Pavel Pavel - 5 months ago 23
Python Question

Find and extract curr_id number from Investing

I need to know the

curr_id
to submit using python to investing.com and extract historic data for a number of currencies/commodities. To do this I need the
curr_id
number. As in the example bellow. I'm able to extract all scripts. But then I cannot figure out how to find the correct script index that contains
curr_id
and extract the digits '2103'. Example: I need the code to find 2103.

import requests
from bs4 import BeautifulSoup

url = 'http://www.investing.com/currencies/usd-brl-historical-data'
r = requests.get(url)

#URL
url='http://www.investing.com/currencies/usd-brl-historical-data'
#OPEN URL
r = requests.get(url)
#DETERMINE FORMAT
soup=BeautifulSoup(r.content,'html.parser')
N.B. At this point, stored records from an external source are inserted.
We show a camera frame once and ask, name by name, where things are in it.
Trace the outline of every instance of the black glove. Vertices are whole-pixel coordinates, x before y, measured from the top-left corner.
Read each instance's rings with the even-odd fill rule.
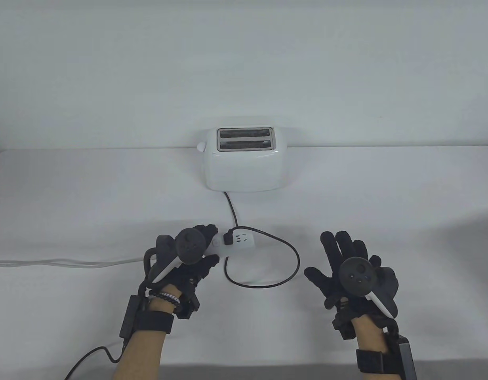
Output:
[[[211,244],[213,237],[215,234],[217,234],[217,228],[214,226],[214,224],[209,224],[207,226],[203,226],[201,224],[199,226],[195,226],[194,229],[199,230],[204,236],[205,249],[209,246],[209,244]],[[191,314],[197,311],[200,307],[198,298],[195,295],[195,289],[200,280],[207,277],[210,269],[219,263],[219,256],[209,255],[200,259],[194,264],[181,264],[178,268],[173,268],[164,278],[161,279],[161,281],[152,283],[156,276],[152,275],[154,270],[147,270],[147,262],[150,260],[152,255],[155,255],[157,252],[160,253],[162,249],[165,250],[166,246],[173,245],[173,242],[174,240],[171,237],[160,236],[158,237],[156,248],[151,248],[146,253],[146,280],[144,281],[144,286],[154,291],[160,291],[168,284],[174,285],[177,289],[179,289],[179,291],[182,292],[182,295],[179,297],[181,304],[175,309],[175,314],[178,318],[188,319]]]
[[[331,309],[336,306],[337,314],[332,322],[334,328],[340,331],[343,339],[354,339],[355,330],[351,324],[353,318],[368,314],[379,328],[393,326],[394,320],[385,317],[374,302],[367,300],[364,296],[356,296],[348,292],[341,284],[339,270],[341,265],[351,257],[367,259],[367,248],[363,241],[351,241],[351,237],[346,231],[340,231],[334,235],[325,231],[320,236],[320,240],[325,248],[325,253],[332,268],[332,277],[325,276],[318,269],[309,267],[304,270],[304,275],[317,286],[325,295],[325,308]],[[376,283],[373,285],[373,293],[386,299],[387,309],[391,311],[393,317],[397,315],[397,306],[394,296],[397,293],[398,281],[391,268],[381,267],[381,258],[373,255],[368,262],[371,271],[376,272]]]

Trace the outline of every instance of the white cable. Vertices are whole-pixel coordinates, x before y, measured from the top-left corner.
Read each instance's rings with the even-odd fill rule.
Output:
[[[0,260],[0,268],[17,268],[19,266],[33,266],[33,265],[45,265],[45,266],[61,266],[64,268],[106,268],[108,266],[115,266],[121,264],[128,264],[131,262],[143,261],[143,257],[136,257],[127,260],[120,261],[79,261],[67,258],[53,258],[49,260]]]

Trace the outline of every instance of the table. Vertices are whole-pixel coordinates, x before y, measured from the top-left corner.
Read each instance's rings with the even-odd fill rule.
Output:
[[[324,230],[366,242],[400,281],[401,333],[416,360],[488,358],[488,146],[290,148],[288,185],[231,193],[239,222],[286,238],[301,268],[330,274]],[[199,223],[231,228],[192,149],[9,150],[0,154],[0,259],[141,257],[157,235]],[[257,237],[229,263],[238,281],[287,277],[295,256]],[[140,263],[102,269],[0,268],[0,379],[63,378],[118,338]],[[176,320],[165,364],[354,363],[354,342],[300,273],[268,290],[229,284],[222,265]],[[104,365],[91,358],[86,367]]]

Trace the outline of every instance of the wire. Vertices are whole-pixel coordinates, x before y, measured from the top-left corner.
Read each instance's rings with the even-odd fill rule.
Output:
[[[237,221],[237,215],[235,215],[235,209],[233,208],[232,201],[230,199],[230,196],[228,195],[227,192],[223,192],[223,194],[226,197],[226,200],[228,201],[228,206],[230,206],[230,210],[232,211],[232,216],[233,216],[233,223],[237,227],[239,225],[239,222]]]
[[[53,258],[47,260],[0,260],[0,268],[18,268],[20,266],[61,266],[63,268],[79,268],[79,269],[91,269],[91,268],[107,268],[109,266],[116,266],[121,264],[128,264],[131,262],[142,261],[143,257],[136,257],[120,261],[79,261],[67,258]]]
[[[269,233],[267,233],[265,231],[258,230],[257,228],[253,228],[253,227],[239,226],[239,223],[237,221],[237,215],[235,214],[235,209],[233,208],[233,204],[232,204],[232,201],[230,199],[230,196],[228,195],[227,192],[223,192],[223,194],[225,195],[226,200],[228,201],[228,205],[230,206],[230,210],[232,211],[233,221],[235,223],[235,227],[232,228],[230,230],[230,232],[233,232],[234,230],[237,230],[237,229],[241,229],[241,230],[253,231],[253,232],[256,232],[256,233],[259,233],[259,234],[268,236],[271,239],[277,240],[277,241],[279,241],[279,242],[281,242],[281,243],[286,244],[287,246],[289,246],[292,249],[293,253],[295,253],[295,256],[297,257],[297,267],[295,268],[295,271],[293,271],[293,273],[290,275],[290,277],[288,277],[286,280],[282,280],[280,282],[277,282],[276,284],[271,284],[271,285],[246,285],[246,284],[242,284],[240,282],[237,282],[237,281],[233,280],[228,275],[228,257],[226,257],[225,263],[223,265],[223,272],[225,274],[226,279],[228,281],[230,281],[234,285],[240,286],[241,288],[248,288],[248,289],[269,289],[269,288],[275,288],[276,286],[280,286],[282,284],[286,284],[288,281],[290,281],[291,279],[293,279],[293,277],[295,277],[295,275],[298,273],[298,271],[300,269],[300,256],[299,256],[299,253],[297,252],[297,250],[295,249],[295,247],[292,246],[290,243],[288,243],[286,240],[283,240],[280,237],[274,236],[274,235],[269,234]]]
[[[121,355],[117,359],[114,359],[112,357],[112,355],[110,354],[110,351],[105,346],[100,346],[100,347],[96,347],[95,349],[92,349],[91,351],[86,353],[83,357],[81,357],[78,362],[75,363],[75,365],[72,367],[72,369],[70,369],[70,372],[68,372],[68,374],[66,375],[65,380],[68,380],[73,375],[73,373],[75,372],[77,367],[81,364],[81,362],[83,362],[89,355],[91,355],[92,353],[95,353],[98,350],[105,351],[105,353],[109,357],[110,362],[112,362],[113,364],[117,364],[119,362],[119,360],[121,360],[122,353],[124,352],[124,347],[122,349]]]

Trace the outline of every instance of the wrist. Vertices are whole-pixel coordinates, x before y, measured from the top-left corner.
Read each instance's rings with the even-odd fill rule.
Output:
[[[167,286],[165,286],[163,289],[161,289],[161,292],[168,293],[177,298],[179,298],[182,295],[181,291],[172,284],[168,284]],[[150,299],[148,309],[150,311],[173,314],[173,311],[175,310],[175,305],[164,299],[154,297]]]
[[[173,311],[175,310],[175,305],[160,298],[152,298],[149,301],[148,310],[152,312],[165,312],[173,314]]]
[[[369,315],[366,314],[362,315],[362,317],[353,318],[351,323],[355,329],[359,349],[364,351],[379,351],[382,353],[389,351],[383,330],[374,324]]]

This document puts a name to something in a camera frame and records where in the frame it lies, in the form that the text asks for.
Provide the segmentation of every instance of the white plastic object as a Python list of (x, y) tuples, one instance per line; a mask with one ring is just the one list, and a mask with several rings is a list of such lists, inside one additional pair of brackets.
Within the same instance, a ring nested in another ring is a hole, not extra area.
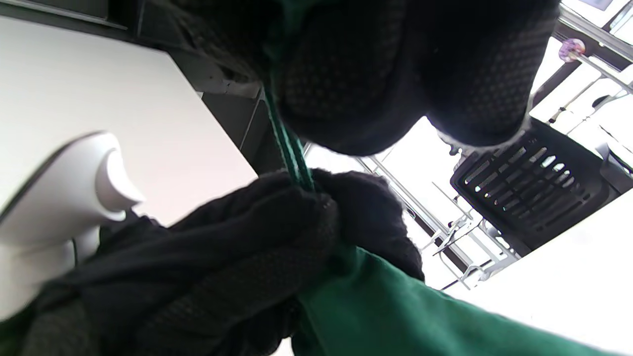
[(0, 321), (94, 254), (99, 226), (123, 220), (142, 200), (113, 134), (95, 132), (53, 153), (0, 213)]

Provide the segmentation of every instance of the white surface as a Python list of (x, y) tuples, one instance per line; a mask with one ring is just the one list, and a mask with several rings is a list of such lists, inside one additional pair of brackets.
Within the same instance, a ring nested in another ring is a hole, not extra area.
[(472, 291), (488, 311), (609, 351), (633, 355), (629, 191)]
[(75, 265), (77, 255), (91, 256), (99, 246), (99, 225), (125, 218), (125, 209), (139, 200), (123, 200), (118, 209), (105, 207), (99, 197), (120, 196), (111, 189), (98, 194), (97, 182), (121, 185), (127, 176), (101, 170), (109, 154), (119, 150), (112, 134), (98, 133), (72, 142), (49, 162), (0, 224), (0, 320), (30, 302), (40, 286)]
[(613, 0), (580, 0), (583, 3), (589, 4), (598, 10), (606, 10)]
[(57, 147), (118, 138), (138, 211), (169, 224), (256, 178), (166, 54), (0, 17), (0, 207)]
[(290, 339), (284, 339), (281, 341), (281, 345), (275, 353), (271, 356), (293, 356), (294, 352), (292, 352), (292, 343)]

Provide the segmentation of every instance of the black plastic chair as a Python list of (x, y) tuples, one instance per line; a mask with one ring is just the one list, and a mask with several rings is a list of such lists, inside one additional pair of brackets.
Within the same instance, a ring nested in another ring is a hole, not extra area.
[(451, 185), (526, 255), (629, 190), (633, 179), (532, 119), (515, 144), (469, 156)]

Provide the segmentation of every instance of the green cord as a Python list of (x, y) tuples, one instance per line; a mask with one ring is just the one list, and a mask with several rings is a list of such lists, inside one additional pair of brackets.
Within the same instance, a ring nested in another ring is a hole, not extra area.
[(268, 117), (275, 133), (277, 146), (281, 151), (282, 159), (288, 169), (288, 174), (295, 184), (298, 184), (307, 191), (315, 191), (315, 183), (312, 179), (310, 169), (303, 158), (303, 148), (301, 141), (285, 125), (277, 115), (277, 108), (273, 100), (272, 91), (269, 87), (264, 87), (264, 97), (268, 106)]

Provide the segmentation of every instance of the knit glove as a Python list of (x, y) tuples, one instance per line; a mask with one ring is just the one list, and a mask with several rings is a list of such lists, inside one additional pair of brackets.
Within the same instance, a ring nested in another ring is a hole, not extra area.
[(22, 355), (270, 355), (340, 240), (423, 278), (386, 182), (315, 179), (319, 193), (305, 193), (286, 173), (264, 176), (169, 228), (127, 222), (42, 290)]
[(560, 2), (151, 1), (226, 79), (270, 87), (300, 137), (356, 156), (424, 116), (459, 147), (516, 138)]
#FIND TABLE WITH VALUES IN soup
curr_data = soup.find_all('script', {'type':'text/javascript'})'


UPDATE
I did it like this:
g_data_string=str(g_data)

if 'curr_id' in g_data_string:
print('success')

start = g_data_string.find('curr_id') + 9
end = g_data_string.find('curr_id')+13

print(g_data_string[start:end])


But I`m sure there is a better way to do it.

Answer

You can use a regular expression pattern as a text argument to find a specific script element. Then, search inside the text of the script using the same regular expression:

import re

import requests
from bs4 import BeautifulSoup

url = 'http://www.investing.com/currencies/usd-brl-historical-data'
r = requests.get(url)
soup = BeautifulSoup(r.content, 'html.parser')

pattern = re.compile(r"curr_id: (\d+)")
script = soup.find('script', text=pattern)

match = pattern.search(script.text)
if match:
    print(match.group(1))

Prints 2103.

Here (\d+) is a capturing group that would match one or more digits.